Monday, August 6, 2012
One year down and many many more go!
Can you believe it has already been a year since our wedding? Yesterday was our one year anniversary and I just want to make sure my husband knows how much I love and appreciate him.
This year has just flown by and we have been through a lot as newlyweds. We started out our first year of marriage by getting married in NY and having the best simple and sweet wedding with our family and close friends. Our wedding night was a blast when we went out in NYC with our closest friends. What a random group of people it turned out to be, however, it was such a special night! We then flew to Hawaii to have the most memorable honeymoon ever. It was the most glorious place I have been to so far and there isn't a day that I don't think about it. (Seriously...I have to get back there ASAP!!!) Married life has come naturally for us and I have to say that since I have another marriage to compare it to that this is a huge blessing (especially since I have the boys). We probably have some form of argument at least once a day to every other day, but it doesn't even matter. Alex still makes me smile even when I am so frustrated and angry (although I really really try to fight that sometimes!), which ensures me that he is my one and only. In the past year we have started a photography business, which has been slow going but seems to be promising. He has been so supportive by helping me with this, so that I can try to stay home with the kids as much as possible. Alex started a new job (right after our honeymoon) and even though it seems as though it has its up and downs it has been going fairly well. We have "birthed" a littler of puppies, which was quite the experience and even kept 2 of the litter to add to our zoo.

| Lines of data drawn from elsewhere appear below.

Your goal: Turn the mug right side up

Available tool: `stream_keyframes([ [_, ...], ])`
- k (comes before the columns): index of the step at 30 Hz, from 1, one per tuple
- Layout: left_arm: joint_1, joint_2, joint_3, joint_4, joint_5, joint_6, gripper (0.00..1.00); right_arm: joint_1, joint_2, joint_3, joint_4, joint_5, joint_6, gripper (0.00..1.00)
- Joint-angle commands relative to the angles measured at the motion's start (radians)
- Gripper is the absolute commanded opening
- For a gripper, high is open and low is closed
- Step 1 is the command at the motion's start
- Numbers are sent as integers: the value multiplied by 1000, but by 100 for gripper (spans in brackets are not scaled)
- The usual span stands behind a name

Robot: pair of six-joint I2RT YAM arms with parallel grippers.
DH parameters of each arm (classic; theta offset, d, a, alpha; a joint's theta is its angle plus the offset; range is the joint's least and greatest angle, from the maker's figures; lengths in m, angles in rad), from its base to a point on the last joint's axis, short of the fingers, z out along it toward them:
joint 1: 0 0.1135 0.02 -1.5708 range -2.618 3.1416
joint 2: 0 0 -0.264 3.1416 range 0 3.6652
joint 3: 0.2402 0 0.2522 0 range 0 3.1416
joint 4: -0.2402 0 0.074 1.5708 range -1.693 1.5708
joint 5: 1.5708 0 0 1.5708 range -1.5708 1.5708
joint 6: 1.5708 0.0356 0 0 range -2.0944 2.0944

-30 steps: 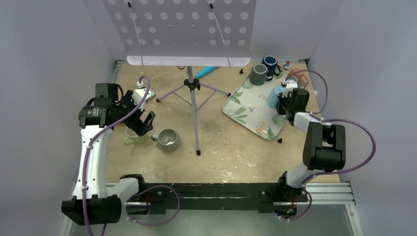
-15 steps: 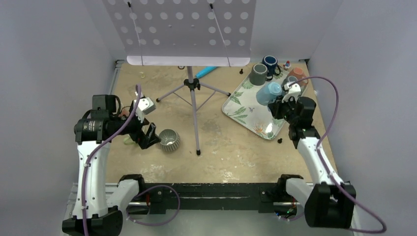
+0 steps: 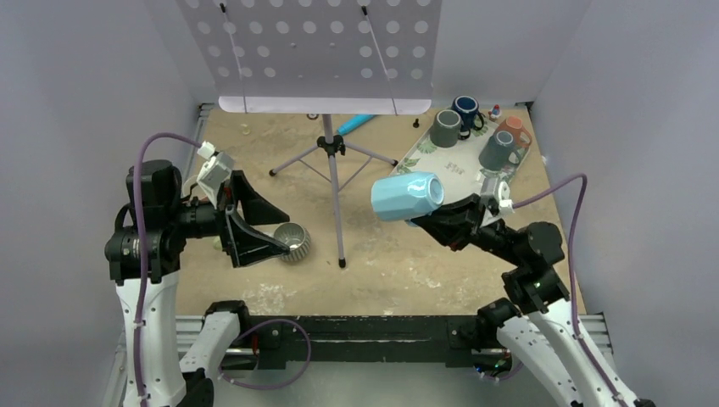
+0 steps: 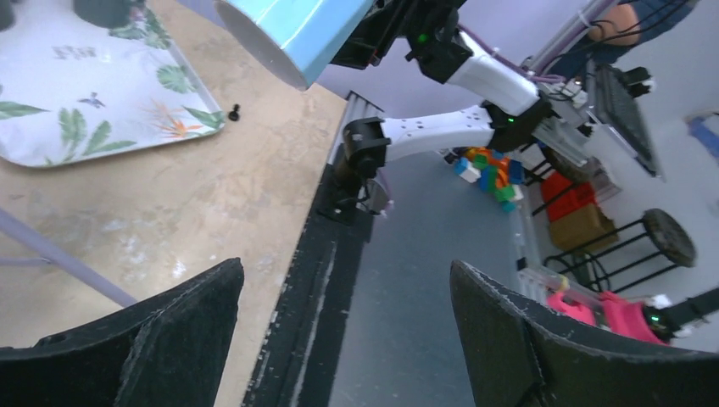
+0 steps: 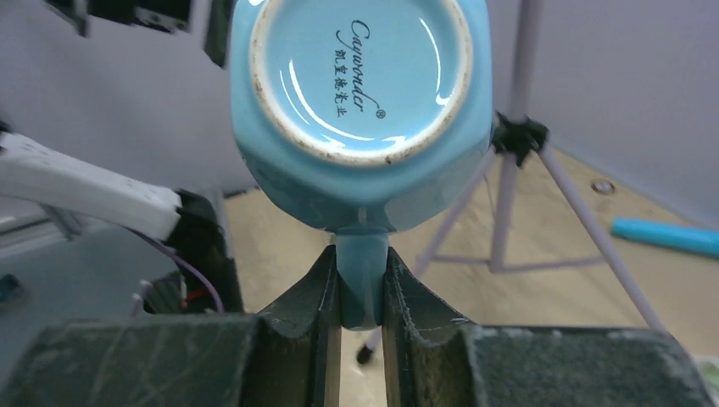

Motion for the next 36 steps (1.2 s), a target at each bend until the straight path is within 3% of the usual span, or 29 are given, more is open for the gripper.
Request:
stream_keyframes([
  [1,0,-39,-19,456,97,-596,94,152,2,30,426,141,246,0],
  [5,-16,-86,-27,636,22,-757,100,331,98,66,551,252,274,0],
  [11,-39,-96,-35,806,-13,-954,100,566,306,163,702,352,215,0],
  [17,-58,-101,-47,851,-31,-1003,99,674,501,306,772,346,178,0],
  [23,-59,-106,-42,893,-37,-1043,85,714,686,390,821,320,191,0],
  [27,-60,-99,-57,936,-65,-1044,70,748,769,415,816,302,183,0],
  [29,-60,-89,-74,947,-81,-1039,57,755,797,415,813,291,183,0],
  [31,-60,-80,-100,951,-96,-1036,32,757,812,409,805,284,181,0],
  [33,-60,-70,-118,936,-113,-1011,2,758,817,402,787,281,171,0],
  [34,-60,-65,-119,896,-128,-979,0,757,817,402,766,281,156,0],
  [35,-61,-61,-115,841,-146,-905,0,757,812,400,737,289,145,6],
  [36,-60,-57,-107,742,-168,-832,0,758,804,396,705,302,131,20],
])
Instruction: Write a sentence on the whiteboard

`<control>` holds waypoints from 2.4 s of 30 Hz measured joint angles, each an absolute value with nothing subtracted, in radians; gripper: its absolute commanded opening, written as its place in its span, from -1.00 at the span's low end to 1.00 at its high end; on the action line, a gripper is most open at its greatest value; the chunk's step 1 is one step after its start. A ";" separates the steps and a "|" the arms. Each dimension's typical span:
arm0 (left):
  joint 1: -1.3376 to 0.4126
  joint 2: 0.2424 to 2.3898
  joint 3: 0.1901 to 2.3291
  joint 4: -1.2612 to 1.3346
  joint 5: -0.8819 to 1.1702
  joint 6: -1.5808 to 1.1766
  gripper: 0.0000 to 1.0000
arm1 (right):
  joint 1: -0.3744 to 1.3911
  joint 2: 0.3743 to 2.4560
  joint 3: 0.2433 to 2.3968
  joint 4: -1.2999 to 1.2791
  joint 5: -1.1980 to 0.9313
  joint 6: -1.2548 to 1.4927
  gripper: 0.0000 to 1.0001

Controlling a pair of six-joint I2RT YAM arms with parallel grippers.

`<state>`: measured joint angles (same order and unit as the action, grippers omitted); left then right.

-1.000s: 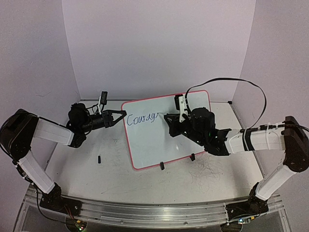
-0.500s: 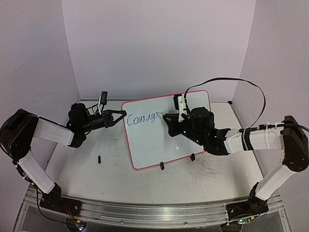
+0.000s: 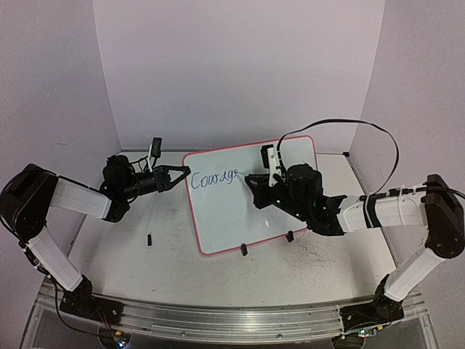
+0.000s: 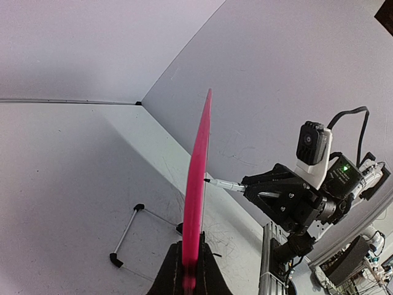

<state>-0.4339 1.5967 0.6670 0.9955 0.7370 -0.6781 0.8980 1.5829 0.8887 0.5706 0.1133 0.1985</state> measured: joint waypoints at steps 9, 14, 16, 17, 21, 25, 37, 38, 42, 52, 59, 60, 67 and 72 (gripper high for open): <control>-0.434 1.597 0.667 0.995 0.734 -0.678 -1.00 | 0.900 1.581 0.871 0.579 0.110 0.205 -1.00; -0.434 1.597 0.667 0.994 0.734 -0.679 -1.00 | 0.902 1.577 0.857 0.582 0.110 0.208 -1.00; -0.434 1.597 0.667 0.994 0.734 -0.679 -1.00 | 0.903 1.574 0.851 0.581 0.110 0.208 -1.00; -0.434 1.597 0.667 0.994 0.734 -0.679 -1.00 | 0.903 1.573 0.848 0.581 0.110 0.208 -1.00; -0.434 1.597 0.667 0.995 0.734 -0.679 -1.00 | 0.904 1.568 0.842 0.578 0.112 0.208 -1.00; -0.434 1.597 0.667 0.995 0.734 -0.679 -1.00 | 0.904 1.560 0.836 0.571 0.122 0.207 -1.00; -0.436 1.597 0.667 0.997 0.734 -0.679 -1.00 | 0.902 1.417 0.794 0.532 0.116 0.154 -1.00; -0.436 1.597 0.667 0.997 0.733 -0.679 -1.00 | 0.902 1.382 0.780 0.538 0.114 0.142 -1.00; -0.437 1.596 0.667 0.997 0.732 -0.679 -1.00 | 0.897 1.299 0.746 0.572 0.121 0.102 -1.00; -0.437 1.596 0.667 0.996 0.732 -0.679 -1.00 | 0.892 1.307 0.721 0.576 0.106 0.074 -1.00; -0.438 1.596 0.667 0.996 0.730 -0.679 -1.00 | 0.892 1.323 0.720 0.578 0.105 0.068 -1.00; -0.438 1.596 0.667 0.996 0.730 -0.679 -1.00 | 0.892 1.327 0.720 0.578 0.105 0.068 -1.00; -0.439 1.596 0.665 0.996 0.722 -0.679 -1.00 | 0.892 1.340 0.720 0.575 0.113 0.068 -1.00; -0.440 1.596 0.665 0.996 0.719 -0.679 -1.00 | 0.892 1.341 0.720 0.560 0.139 0.068 -1.00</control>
<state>-0.4402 1.5963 0.6655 0.9962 0.7189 -0.6788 0.8925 1.3411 0.7197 0.5596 0.1395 0.0681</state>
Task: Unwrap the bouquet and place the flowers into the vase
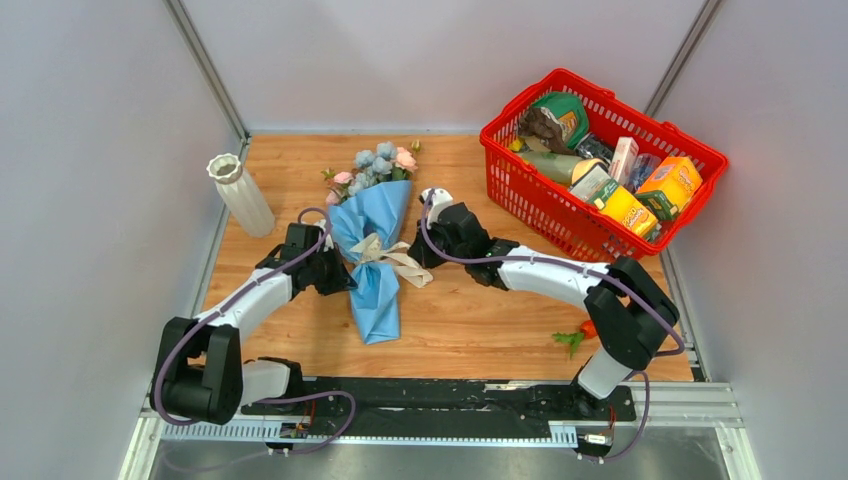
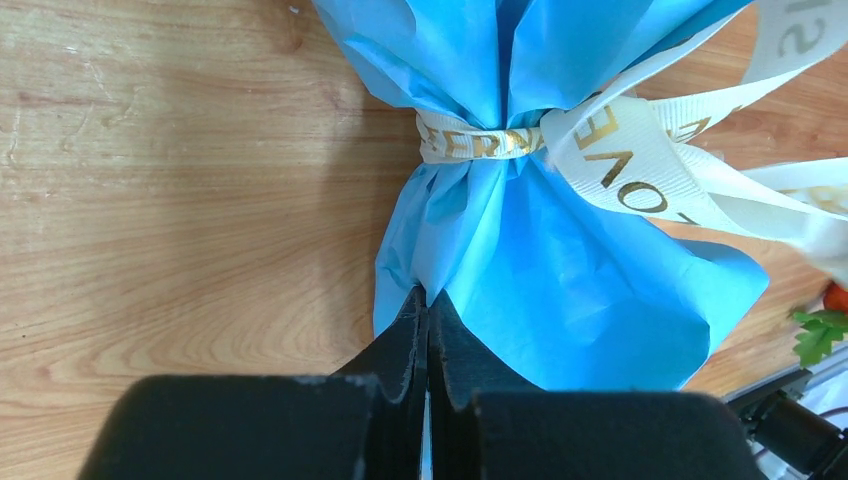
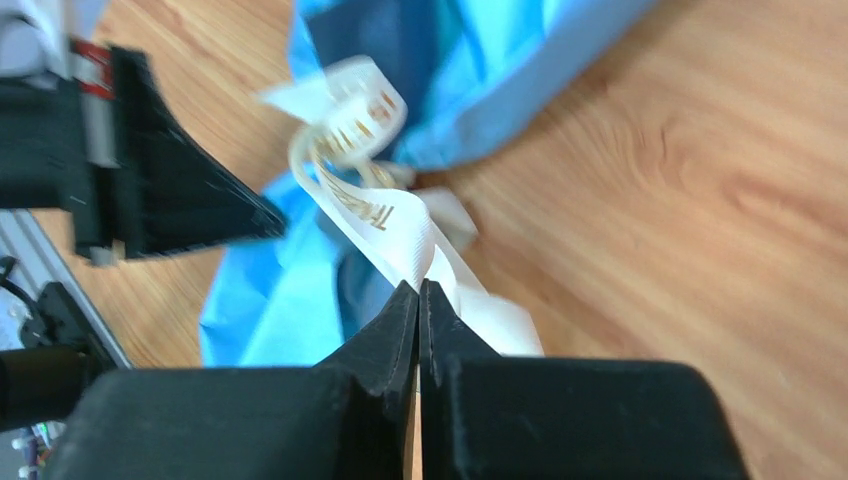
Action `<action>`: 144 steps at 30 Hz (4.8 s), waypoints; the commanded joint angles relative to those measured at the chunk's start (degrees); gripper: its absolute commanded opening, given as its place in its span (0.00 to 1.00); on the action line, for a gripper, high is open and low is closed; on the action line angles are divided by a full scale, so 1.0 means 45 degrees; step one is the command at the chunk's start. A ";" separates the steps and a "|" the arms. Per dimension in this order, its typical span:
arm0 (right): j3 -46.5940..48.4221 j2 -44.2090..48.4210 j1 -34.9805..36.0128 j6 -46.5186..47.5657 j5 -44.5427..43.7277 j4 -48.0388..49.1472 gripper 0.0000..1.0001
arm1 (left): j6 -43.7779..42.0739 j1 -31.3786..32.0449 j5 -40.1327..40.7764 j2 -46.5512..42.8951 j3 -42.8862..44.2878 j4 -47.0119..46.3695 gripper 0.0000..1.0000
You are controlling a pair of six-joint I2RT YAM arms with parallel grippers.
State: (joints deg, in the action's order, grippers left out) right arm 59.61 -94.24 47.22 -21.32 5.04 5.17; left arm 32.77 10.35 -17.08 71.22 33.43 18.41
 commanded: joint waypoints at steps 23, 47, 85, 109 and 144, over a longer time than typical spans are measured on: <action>0.2826 -0.2572 0.0053 -0.6451 -0.0787 -0.0758 0.63 | 0.0080 -0.0034 -0.0892 -0.0632 -0.0593 -0.1260 0.00; 0.3919 -0.4001 0.0248 -0.6181 0.0113 -0.0209 0.57 | -0.0037 -0.0054 -0.0951 -0.0612 -0.0769 -0.1417 0.00; 0.4565 -0.2654 0.0405 -0.4696 -0.2251 -0.1637 0.00 | 0.0197 -0.0034 -0.0482 -0.0690 -0.0905 -0.1162 0.00; 0.4292 0.4670 0.0346 -0.0576 -0.9185 -0.1949 0.00 | 0.0802 -0.0054 -0.0149 -0.1120 -0.1373 -0.1532 0.00; -0.0807 0.7486 0.1086 -0.2567 -0.4575 -0.3629 0.46 | 0.0705 -0.0054 -0.0716 -0.2154 -0.1432 -0.1436 0.00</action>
State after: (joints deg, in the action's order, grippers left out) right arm 55.70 -60.29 49.39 -27.81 -20.71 -12.71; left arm 35.90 10.35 -20.53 64.53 28.12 13.04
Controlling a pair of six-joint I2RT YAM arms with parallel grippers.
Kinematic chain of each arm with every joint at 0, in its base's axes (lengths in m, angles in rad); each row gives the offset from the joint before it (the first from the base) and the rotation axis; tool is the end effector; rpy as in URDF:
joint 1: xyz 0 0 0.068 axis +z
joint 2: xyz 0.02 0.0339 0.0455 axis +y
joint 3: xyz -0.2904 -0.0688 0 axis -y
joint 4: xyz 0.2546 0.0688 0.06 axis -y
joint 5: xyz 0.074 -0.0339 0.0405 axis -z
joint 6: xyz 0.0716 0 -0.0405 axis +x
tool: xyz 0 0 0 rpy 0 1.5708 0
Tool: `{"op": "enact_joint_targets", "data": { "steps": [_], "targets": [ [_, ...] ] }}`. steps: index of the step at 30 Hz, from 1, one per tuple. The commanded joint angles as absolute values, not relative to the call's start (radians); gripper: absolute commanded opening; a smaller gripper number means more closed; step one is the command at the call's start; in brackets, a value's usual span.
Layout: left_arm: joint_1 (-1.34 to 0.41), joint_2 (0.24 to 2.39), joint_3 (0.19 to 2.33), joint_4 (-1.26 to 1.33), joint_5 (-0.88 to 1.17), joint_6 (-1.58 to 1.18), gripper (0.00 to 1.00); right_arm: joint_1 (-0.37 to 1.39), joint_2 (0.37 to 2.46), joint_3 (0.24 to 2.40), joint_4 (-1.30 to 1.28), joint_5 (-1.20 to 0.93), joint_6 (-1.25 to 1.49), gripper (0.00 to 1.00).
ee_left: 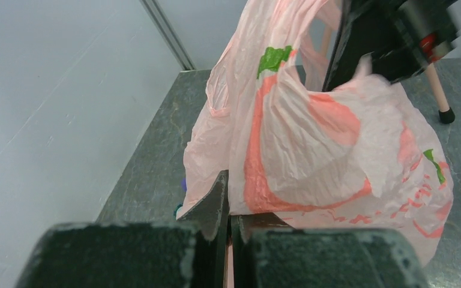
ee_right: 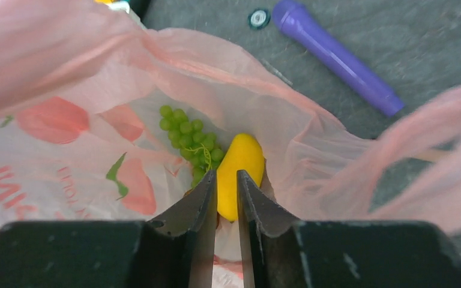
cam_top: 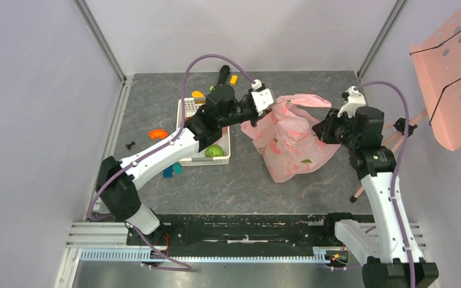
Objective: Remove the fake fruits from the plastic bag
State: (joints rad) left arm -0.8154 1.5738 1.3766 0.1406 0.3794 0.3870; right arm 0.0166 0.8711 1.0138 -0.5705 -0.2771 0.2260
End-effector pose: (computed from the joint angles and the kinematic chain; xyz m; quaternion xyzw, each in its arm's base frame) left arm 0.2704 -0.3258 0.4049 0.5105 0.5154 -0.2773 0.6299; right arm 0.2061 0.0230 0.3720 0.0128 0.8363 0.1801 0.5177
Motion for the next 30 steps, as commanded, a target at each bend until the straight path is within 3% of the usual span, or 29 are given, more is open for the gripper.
{"op": "enact_joint_targets", "data": {
  "steps": [1, 10, 19, 25, 27, 29, 30],
  "targets": [
    [-0.816, 1.540, 1.376, 0.216, 0.441, 0.417, 0.02, 0.018, 0.932, 0.960, -0.456, -0.410, 0.190, 0.19],
    [-0.795, 1.562, 1.394, 0.170, 0.409, 0.397, 0.02, 0.080, 0.767, 0.763, -0.494, -0.559, 0.190, 0.18],
    [-0.795, 1.590, 1.416, 0.101, 0.502, 0.327, 0.02, 0.436, 0.550, 0.558, -0.343, -0.444, 0.471, 0.14],
    [-0.796, 1.636, 1.426, 0.168, 0.679, 0.221, 0.05, 0.741, 0.627, 0.533, -0.223, -0.249, 0.515, 0.14],
    [-0.796, 1.656, 1.439, 0.169, 0.689, 0.176, 0.24, 0.833, 0.675, 0.576, -0.234, -0.140, 0.486, 0.17],
    [-0.796, 1.657, 1.430, 0.164, 0.627, 0.127, 0.52, 0.862, 0.689, 0.623, -0.278, -0.042, 0.458, 0.20],
    [-0.796, 1.650, 1.421, 0.151, 0.569, 0.104, 0.73, 0.863, 0.686, 0.641, -0.303, 0.004, 0.451, 0.22]
  ]
}}
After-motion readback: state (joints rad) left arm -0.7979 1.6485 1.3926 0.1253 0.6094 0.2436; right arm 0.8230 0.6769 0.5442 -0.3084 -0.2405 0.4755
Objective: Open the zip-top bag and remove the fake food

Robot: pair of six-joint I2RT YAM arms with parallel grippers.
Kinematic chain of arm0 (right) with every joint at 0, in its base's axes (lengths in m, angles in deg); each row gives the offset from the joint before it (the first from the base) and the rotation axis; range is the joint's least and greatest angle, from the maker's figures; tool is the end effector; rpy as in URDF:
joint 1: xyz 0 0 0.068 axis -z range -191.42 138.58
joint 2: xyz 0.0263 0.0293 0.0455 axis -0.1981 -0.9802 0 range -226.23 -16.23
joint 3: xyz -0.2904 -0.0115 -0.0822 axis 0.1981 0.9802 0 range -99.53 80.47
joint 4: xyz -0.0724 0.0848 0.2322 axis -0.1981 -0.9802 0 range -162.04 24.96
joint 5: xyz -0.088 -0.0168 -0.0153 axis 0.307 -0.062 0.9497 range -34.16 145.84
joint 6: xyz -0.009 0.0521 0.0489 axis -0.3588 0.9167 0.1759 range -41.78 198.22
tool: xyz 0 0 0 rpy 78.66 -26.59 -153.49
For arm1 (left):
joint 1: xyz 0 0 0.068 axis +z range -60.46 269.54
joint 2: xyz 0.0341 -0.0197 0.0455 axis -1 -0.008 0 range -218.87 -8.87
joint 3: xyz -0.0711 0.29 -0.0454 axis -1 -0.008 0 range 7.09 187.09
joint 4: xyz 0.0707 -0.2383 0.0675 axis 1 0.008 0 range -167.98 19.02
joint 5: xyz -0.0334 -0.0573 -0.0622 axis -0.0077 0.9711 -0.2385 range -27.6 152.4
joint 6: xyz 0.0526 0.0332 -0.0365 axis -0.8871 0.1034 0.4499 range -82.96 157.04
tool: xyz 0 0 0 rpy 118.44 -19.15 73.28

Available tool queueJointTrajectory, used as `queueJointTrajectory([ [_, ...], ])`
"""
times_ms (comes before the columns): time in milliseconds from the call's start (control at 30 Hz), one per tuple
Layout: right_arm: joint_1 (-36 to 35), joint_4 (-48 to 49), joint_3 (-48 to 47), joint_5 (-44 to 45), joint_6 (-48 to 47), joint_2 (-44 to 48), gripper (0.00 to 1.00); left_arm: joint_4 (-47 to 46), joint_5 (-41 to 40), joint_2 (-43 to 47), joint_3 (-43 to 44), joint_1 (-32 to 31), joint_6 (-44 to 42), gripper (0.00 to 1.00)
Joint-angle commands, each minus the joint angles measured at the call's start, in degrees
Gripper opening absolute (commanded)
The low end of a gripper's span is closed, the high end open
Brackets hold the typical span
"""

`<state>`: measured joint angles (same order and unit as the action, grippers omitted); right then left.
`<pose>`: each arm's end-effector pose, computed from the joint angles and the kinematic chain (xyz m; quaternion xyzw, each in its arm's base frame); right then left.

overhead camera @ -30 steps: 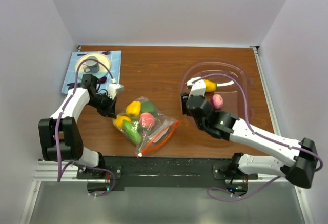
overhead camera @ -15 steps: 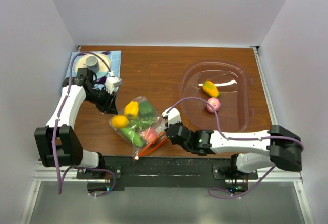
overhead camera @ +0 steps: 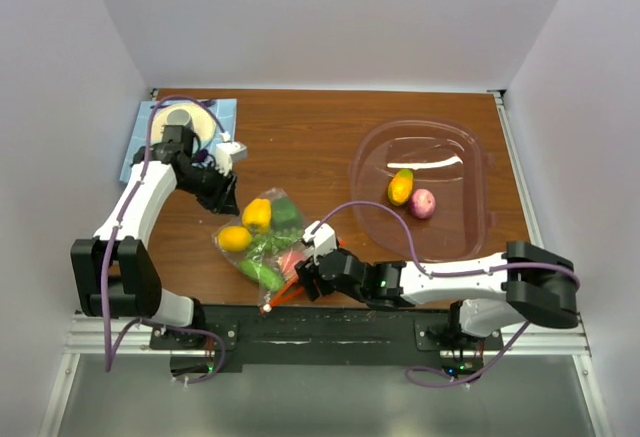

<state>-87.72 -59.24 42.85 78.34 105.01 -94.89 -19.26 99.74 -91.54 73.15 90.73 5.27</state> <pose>0.0906 0.2750 0.2146 -0.2831 0.8285 0.2454 0.4162 0.2618 -0.0307 0.2764 0.2872 0.8956 -0.2701 0.2060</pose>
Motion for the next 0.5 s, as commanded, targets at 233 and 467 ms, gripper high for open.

Don't get me wrong...this year hasn't been been completely positive. Alex lost his grandfather, but I hope that I was able to make that hard time a little more bearable for him. We lost a kitty (my cat that I have had since my freshman year in college), which of course isn't the same as losing a family member, but hard nevertheless. I've been really hesitant about blogging about this...but we have also been trying to have a baby. Pretty much since the honeymoon (probably around September of last year) and it has been obviously unsuccessful. This has probably been the most trying thing that we have endured so far, but Alex has made it the slightest bit easier to go through. One of these days I am sure I will go into a little more detail about this, but just for everyone's curiosity..there is nothing wrong with him or me..it's just the combination of us together...which sucks...but we are seeking help to overcome this. How can I have 2 beautiful kids so easily with someone that I didn't stay married to and didn't even like all that much, but can't have just one baby with my soul mate?
Anyway, I just hope that Alex is aware of how much I love him and appreciate him for everything he does for me and my kids. We love him so much and don't know where we would be without him!